China ranks 78th in the latest index of the perception of corruption in the public sector published by Transparency International, with a score of 3.5. Denmark, New Zealand and Singapore top the list with scores of 9.3 out of a maximum of 10. Hong Kong ranks 13th with a score of 8.4, Taiwan 33rd with 5.8 and Macau 46th with 5.0.
Hong Kong’s score puts it in the company of countries like Canada, Switzerland and Australia; China’s puts it in the same band as Italy, Brazil, Thailand and India. TI’s regional ranking puts Hong Kong at 4th and China at 14th among 33 Asia Pacific countries.
TI, which advocates for the stricter implementation of the U.N. Convention against Corruption, says that nearly three quarters of the 178 countries in its list score below a 5, indicating a serious corruption problem around the globe.
With governments committing huge sums to tackle the world’s most pressing problems, from the instability of financial markets to climate change and poverty, corruption remains an obstacle to achieving much needed progress.
Last year, China ranked 79th out of 180 countries with a score of 3.6. The anti-corruption drive has kept China’s score stable but progress on reducing corruption remains slow at best and as we have noted before the country has an ambiguous relationship to corruption in business.
In an emerging economy like China where who you know matters so greatly to business relationships, the line between connections and corruption is simultaneously a broad and a fine one. The latest annual report by the anti-corruption group Transparency International illustrates that well, and also China’s rather ambiguous relationship with corruption.
China is a signatory to the UN Convention Against Corruption, but has not enacted the consequent required domestic legislation prohibiting foreign bribery. Where Chinese companies and individuals have been charged and convicted of bribery and corruption, it has been under other countries’ law. Even multinationals operating in China such as Siemens, UTStarcom, Lucent Technologies and Daimler, to name five over the past five years, have been involved in China-related bribery cases brought under U.S. law.
However, China does have provisions in a range of domestic legislation relating from accountancy to taxation designed to reduce corruption at home, and it has generally been tightening the reins on domestic corruption, resulting in some high-profile cases such as the one in Chongqing as well as regulations aimed at preventing senior officials in state-owned companies enriching themselves at their companies’ expense. And accepting bribes was one of the charges brought against the Rio 4, of course.

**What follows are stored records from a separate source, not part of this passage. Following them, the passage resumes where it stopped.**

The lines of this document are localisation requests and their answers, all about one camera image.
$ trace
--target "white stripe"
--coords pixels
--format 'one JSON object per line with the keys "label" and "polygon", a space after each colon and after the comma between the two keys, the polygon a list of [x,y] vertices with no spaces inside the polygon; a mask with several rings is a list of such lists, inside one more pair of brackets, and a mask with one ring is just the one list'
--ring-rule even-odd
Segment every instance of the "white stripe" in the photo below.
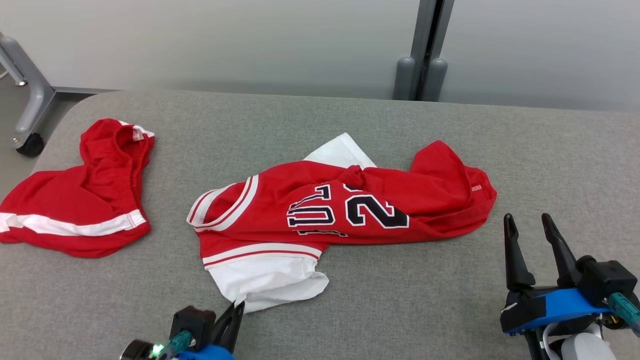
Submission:
{"label": "white stripe", "polygon": [[[211,204],[213,203],[213,200],[215,200],[220,194],[222,194],[223,192],[225,192],[226,189],[230,188],[232,185],[235,184],[229,184],[226,185],[224,188],[222,189],[217,189],[214,190],[213,192],[210,192],[205,198],[204,200],[202,200],[202,202],[200,203],[200,205],[198,205],[198,209],[196,209],[196,216],[193,217],[193,221],[190,222],[189,224],[191,225],[209,225],[209,224],[213,224],[214,222],[216,222],[218,219],[213,220],[212,222],[209,222],[207,224],[203,224],[204,223],[204,219],[207,216],[207,211],[209,210],[209,208],[211,207]],[[236,202],[239,202],[240,199],[242,199],[242,196],[244,195],[244,193],[246,192],[246,187],[247,185],[245,184],[244,189],[242,190],[242,193],[240,194],[240,197],[236,200]]]}
{"label": "white stripe", "polygon": [[[228,229],[231,225],[233,225],[234,222],[236,222],[236,220],[240,217],[240,215],[244,213],[244,211],[247,209],[249,204],[251,204],[251,201],[253,200],[253,197],[255,196],[255,193],[257,191],[258,191],[258,175],[254,175],[246,180],[243,193],[238,197],[238,199],[233,204],[233,206],[228,208],[227,211],[216,220],[213,220],[208,224],[203,224],[203,225],[208,225],[207,227],[201,227],[199,229],[195,229],[195,231],[198,231],[198,232],[205,231],[205,230],[224,231]],[[217,222],[219,222],[221,219],[224,219],[225,217],[227,218],[224,221],[217,224]]]}
{"label": "white stripe", "polygon": [[511,305],[509,305],[509,306],[505,307],[504,309],[500,310],[500,314],[502,314],[503,312],[505,312],[505,311],[507,311],[507,310],[511,310],[511,308],[512,308],[512,307],[514,307],[514,306],[516,306],[516,305],[518,305],[518,303],[517,303],[517,302],[514,302],[513,304],[511,304]]}
{"label": "white stripe", "polygon": [[313,247],[305,246],[305,245],[290,244],[290,243],[261,243],[261,244],[253,244],[253,245],[238,247],[236,249],[221,252],[220,254],[217,254],[217,255],[202,258],[202,263],[203,264],[212,263],[214,261],[230,258],[232,256],[248,254],[256,251],[273,251],[273,252],[302,251],[302,252],[308,252],[309,254],[313,254],[317,257],[320,257],[320,255],[322,255],[322,252],[320,250],[315,249]]}
{"label": "white stripe", "polygon": [[208,192],[205,192],[204,194],[200,195],[196,201],[193,203],[191,210],[189,210],[189,215],[187,215],[187,223],[191,224],[191,222],[189,221],[191,219],[191,217],[193,216],[193,212],[196,210],[196,206],[198,206],[198,204],[200,203],[200,200],[202,200],[202,198],[204,197],[204,195],[207,195],[209,192],[214,192],[217,189],[213,189],[213,190],[209,190]]}
{"label": "white stripe", "polygon": [[207,265],[204,267],[204,270],[208,270],[211,268],[216,268],[218,266],[222,266],[222,265],[226,265],[226,264],[231,264],[231,263],[235,263],[236,261],[242,261],[242,260],[247,260],[247,259],[255,259],[255,258],[263,258],[266,256],[277,256],[277,257],[284,257],[284,258],[304,258],[304,259],[309,259],[311,261],[314,262],[314,265],[318,263],[318,259],[314,258],[311,255],[307,255],[307,254],[288,254],[286,252],[265,252],[262,254],[251,254],[251,255],[247,255],[247,256],[238,256],[237,258],[233,258],[233,259],[229,259],[229,260],[225,260],[225,261],[220,261],[219,263],[215,263],[215,264],[211,264],[211,265]]}
{"label": "white stripe", "polygon": [[147,222],[140,210],[136,209],[128,214],[123,214],[91,225],[76,225],[70,222],[53,220],[42,215],[18,215],[12,213],[0,213],[0,233],[10,231],[11,227],[26,227],[38,234],[51,234],[60,236],[104,236],[123,230],[131,230]]}
{"label": "white stripe", "polygon": [[[120,125],[122,126],[127,126],[127,125],[131,125],[128,122],[124,122],[124,121],[120,121],[118,120],[118,122],[120,123]],[[156,134],[152,133],[151,131],[147,131],[145,130],[142,126],[140,125],[133,125],[133,141],[140,141],[140,140],[144,140],[145,137],[142,136],[142,134],[147,134],[148,137],[152,138],[154,137]]]}

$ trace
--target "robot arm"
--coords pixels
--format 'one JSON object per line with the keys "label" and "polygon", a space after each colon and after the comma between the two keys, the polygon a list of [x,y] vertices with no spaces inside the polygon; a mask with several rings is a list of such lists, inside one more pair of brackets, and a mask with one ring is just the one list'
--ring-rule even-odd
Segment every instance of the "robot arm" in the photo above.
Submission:
{"label": "robot arm", "polygon": [[[576,260],[549,214],[542,214],[542,223],[556,259],[557,286],[534,287],[515,221],[511,214],[504,216],[509,293],[500,314],[502,331],[524,335],[532,360],[615,360],[601,326],[630,327],[640,337],[636,277],[617,261]],[[552,336],[568,337],[550,342]]]}
{"label": "robot arm", "polygon": [[213,311],[185,307],[173,316],[166,346],[134,340],[120,360],[234,360],[244,302],[231,304],[216,321]]}

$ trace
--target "teal connector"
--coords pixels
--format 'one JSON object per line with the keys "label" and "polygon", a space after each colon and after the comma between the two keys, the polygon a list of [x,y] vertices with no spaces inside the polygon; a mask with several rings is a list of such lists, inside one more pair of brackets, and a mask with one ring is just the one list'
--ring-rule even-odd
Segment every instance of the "teal connector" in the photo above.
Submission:
{"label": "teal connector", "polygon": [[170,360],[177,357],[179,353],[189,348],[191,339],[192,337],[190,332],[187,330],[182,331],[180,334],[174,336],[173,339],[169,340],[169,343],[164,349],[162,349],[156,359]]}
{"label": "teal connector", "polygon": [[640,338],[640,310],[621,293],[613,293],[609,297],[608,305],[611,311],[629,324],[634,334]]}

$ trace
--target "gray pole base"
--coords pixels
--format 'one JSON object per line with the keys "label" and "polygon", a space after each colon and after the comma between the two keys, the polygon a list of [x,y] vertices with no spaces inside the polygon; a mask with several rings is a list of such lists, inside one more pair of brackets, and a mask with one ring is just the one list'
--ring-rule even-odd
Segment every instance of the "gray pole base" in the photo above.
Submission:
{"label": "gray pole base", "polygon": [[29,81],[29,102],[15,126],[15,134],[11,139],[12,147],[17,149],[24,145],[24,142],[38,124],[42,114],[53,99],[55,91],[17,41],[0,34],[0,48],[8,55],[18,70],[22,72],[24,75],[22,81],[25,79]]}
{"label": "gray pole base", "polygon": [[422,87],[422,101],[440,100],[440,91],[447,74],[447,61],[444,59],[433,59],[429,62],[427,76]]}
{"label": "gray pole base", "polygon": [[13,60],[7,55],[7,53],[0,47],[0,64],[6,69],[6,71],[11,75],[15,84],[18,85],[20,83],[26,84],[27,82],[24,80],[24,76],[20,73],[17,67],[13,64]]}
{"label": "gray pole base", "polygon": [[415,60],[413,58],[405,57],[398,60],[393,100],[411,100],[414,71]]}

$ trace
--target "metal frame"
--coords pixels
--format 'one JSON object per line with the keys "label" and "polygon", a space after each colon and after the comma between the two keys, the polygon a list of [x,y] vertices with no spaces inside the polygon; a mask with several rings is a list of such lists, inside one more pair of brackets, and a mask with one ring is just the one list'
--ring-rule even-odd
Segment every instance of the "metal frame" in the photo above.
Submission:
{"label": "metal frame", "polygon": [[11,75],[13,80],[15,80],[16,86],[24,86],[27,84],[27,81],[24,79],[24,76],[18,70],[17,67],[13,64],[13,60],[7,55],[7,53],[0,47],[0,64],[4,67],[4,69]]}
{"label": "metal frame", "polygon": [[438,25],[433,37],[431,52],[429,53],[427,72],[422,84],[421,101],[438,101],[440,99],[440,92],[442,91],[442,85],[449,66],[447,60],[440,57],[440,51],[442,51],[442,44],[449,26],[453,3],[454,0],[442,0]]}
{"label": "metal frame", "polygon": [[415,100],[429,43],[429,32],[434,19],[436,3],[437,0],[420,0],[413,33],[411,55],[401,58],[397,63],[394,100]]}
{"label": "metal frame", "polygon": [[109,90],[109,89],[92,89],[92,88],[70,88],[66,86],[54,86],[53,90],[57,93],[65,93],[65,94],[90,94],[97,95],[103,94],[105,92],[114,92],[119,90]]}
{"label": "metal frame", "polygon": [[11,141],[12,147],[18,149],[24,145],[40,121],[42,114],[53,100],[55,91],[17,41],[2,36],[0,33],[0,49],[6,56],[5,60],[15,64],[15,67],[10,71],[15,71],[15,75],[23,75],[22,79],[29,81],[29,102],[27,102],[27,106],[15,126],[15,134]]}

What is missing, Transparency International suggests, is a centralized legal framework and enforcement system that embraces corruption at home and abroad. For example, China does not require companies to show that they have effective anti-bribery compliance programs or to report on compensation for agents as a condition for export credit eligibility. Nor does China have mutual legal assistance treaties and other cooperation with OECD countries in anti-bribery matters. Beijing’s periodic anti-corruption drives shows it recognizes the corrosive effects of bribery and corruption in politics; dong the same for business is part of the necessary development of the economy.